> YOUR INSTRUCTIONS
Throughout the records below, find each line holding "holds" and copy it.

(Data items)
=== Section Start ===
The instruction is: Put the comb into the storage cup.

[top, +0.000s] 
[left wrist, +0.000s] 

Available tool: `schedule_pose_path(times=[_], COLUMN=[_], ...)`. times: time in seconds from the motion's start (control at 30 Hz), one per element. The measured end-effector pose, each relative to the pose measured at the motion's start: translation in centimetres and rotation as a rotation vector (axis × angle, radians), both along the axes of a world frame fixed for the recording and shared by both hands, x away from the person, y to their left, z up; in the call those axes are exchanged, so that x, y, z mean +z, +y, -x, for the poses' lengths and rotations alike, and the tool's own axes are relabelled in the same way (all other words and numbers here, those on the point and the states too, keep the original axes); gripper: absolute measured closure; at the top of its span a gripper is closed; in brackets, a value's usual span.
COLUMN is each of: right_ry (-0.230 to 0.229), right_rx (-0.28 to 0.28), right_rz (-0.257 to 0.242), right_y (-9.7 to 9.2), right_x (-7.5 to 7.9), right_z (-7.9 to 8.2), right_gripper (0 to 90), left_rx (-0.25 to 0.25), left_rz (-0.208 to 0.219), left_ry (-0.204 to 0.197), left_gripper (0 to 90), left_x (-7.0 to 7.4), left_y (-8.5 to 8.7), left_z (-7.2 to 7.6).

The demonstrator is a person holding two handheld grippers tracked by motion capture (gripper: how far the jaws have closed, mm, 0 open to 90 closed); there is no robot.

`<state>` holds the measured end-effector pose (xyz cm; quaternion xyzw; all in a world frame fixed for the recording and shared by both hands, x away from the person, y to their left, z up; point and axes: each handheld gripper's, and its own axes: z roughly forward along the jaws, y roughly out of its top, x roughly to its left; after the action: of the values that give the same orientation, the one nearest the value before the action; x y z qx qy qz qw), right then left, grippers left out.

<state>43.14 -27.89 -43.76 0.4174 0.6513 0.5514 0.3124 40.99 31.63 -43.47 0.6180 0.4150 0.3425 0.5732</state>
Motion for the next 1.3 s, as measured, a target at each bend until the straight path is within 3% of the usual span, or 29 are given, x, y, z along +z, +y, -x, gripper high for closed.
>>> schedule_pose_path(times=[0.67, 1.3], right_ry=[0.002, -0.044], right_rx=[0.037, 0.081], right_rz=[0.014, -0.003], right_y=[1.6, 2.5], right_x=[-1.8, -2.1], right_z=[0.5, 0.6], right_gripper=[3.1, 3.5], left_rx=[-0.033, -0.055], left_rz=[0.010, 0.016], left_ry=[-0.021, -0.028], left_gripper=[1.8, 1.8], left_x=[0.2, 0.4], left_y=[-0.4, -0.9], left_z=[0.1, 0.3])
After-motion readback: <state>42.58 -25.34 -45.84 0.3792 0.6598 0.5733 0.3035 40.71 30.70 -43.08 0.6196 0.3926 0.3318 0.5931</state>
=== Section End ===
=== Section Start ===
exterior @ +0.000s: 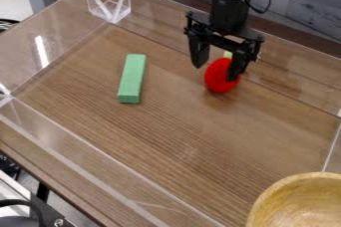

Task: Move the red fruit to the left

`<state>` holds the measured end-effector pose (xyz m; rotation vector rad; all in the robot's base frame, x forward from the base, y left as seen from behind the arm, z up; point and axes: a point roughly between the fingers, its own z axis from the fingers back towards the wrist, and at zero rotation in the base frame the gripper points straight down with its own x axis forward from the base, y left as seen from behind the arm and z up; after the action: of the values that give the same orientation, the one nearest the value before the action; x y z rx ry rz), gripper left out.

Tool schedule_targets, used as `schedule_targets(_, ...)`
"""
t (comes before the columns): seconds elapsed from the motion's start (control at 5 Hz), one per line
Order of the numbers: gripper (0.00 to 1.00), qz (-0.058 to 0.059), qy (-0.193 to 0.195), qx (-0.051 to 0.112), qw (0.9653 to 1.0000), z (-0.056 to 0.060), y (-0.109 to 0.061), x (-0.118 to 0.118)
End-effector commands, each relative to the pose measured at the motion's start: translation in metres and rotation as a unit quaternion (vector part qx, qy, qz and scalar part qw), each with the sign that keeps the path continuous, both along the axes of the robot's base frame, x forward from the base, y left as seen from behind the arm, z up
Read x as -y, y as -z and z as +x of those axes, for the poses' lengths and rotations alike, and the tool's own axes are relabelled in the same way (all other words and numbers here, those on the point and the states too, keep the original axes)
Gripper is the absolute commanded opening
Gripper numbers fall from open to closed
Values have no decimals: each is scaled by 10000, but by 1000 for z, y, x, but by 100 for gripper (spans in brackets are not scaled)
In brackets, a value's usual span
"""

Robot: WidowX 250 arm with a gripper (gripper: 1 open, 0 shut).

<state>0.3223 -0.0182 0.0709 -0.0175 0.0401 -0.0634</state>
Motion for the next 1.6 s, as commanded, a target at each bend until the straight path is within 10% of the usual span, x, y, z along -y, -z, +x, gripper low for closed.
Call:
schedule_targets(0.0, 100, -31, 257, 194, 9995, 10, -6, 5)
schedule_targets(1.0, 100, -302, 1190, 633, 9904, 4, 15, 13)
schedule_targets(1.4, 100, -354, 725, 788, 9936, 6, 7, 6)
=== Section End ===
> TASK RESPONSE
`<state>` holds the measured end-effector pose (xyz cm; quaternion xyzw; all in a world frame fixed for the recording and shared by both hands, x away from the person, y to their left, z up; point and axes: each handheld gripper's, and its own axes: z roughly forward along the jaws, y roughly out of its top, x roughly to its left; after the action: of the values that give the same orientation, the one nearest the value before the action; x y z qx qy qz qw), right then left, grippers left out.
`<state>` holds the measured end-effector pose (xyz m; rotation vector rad; all in the robot's base frame, x forward from the base, y left as seen from behind the arm, z up; point and axes: a point roughly between the fingers, its own z axis from the fingers back towards the wrist, and at zero rotation in the base frame the gripper points straight down with its own x axis forward from the base, y left as seen from behind the arm and z up; after the action: of the values that give the same orientation, the one nearest the value before the action; x y z rx ry rz), gripper left out.

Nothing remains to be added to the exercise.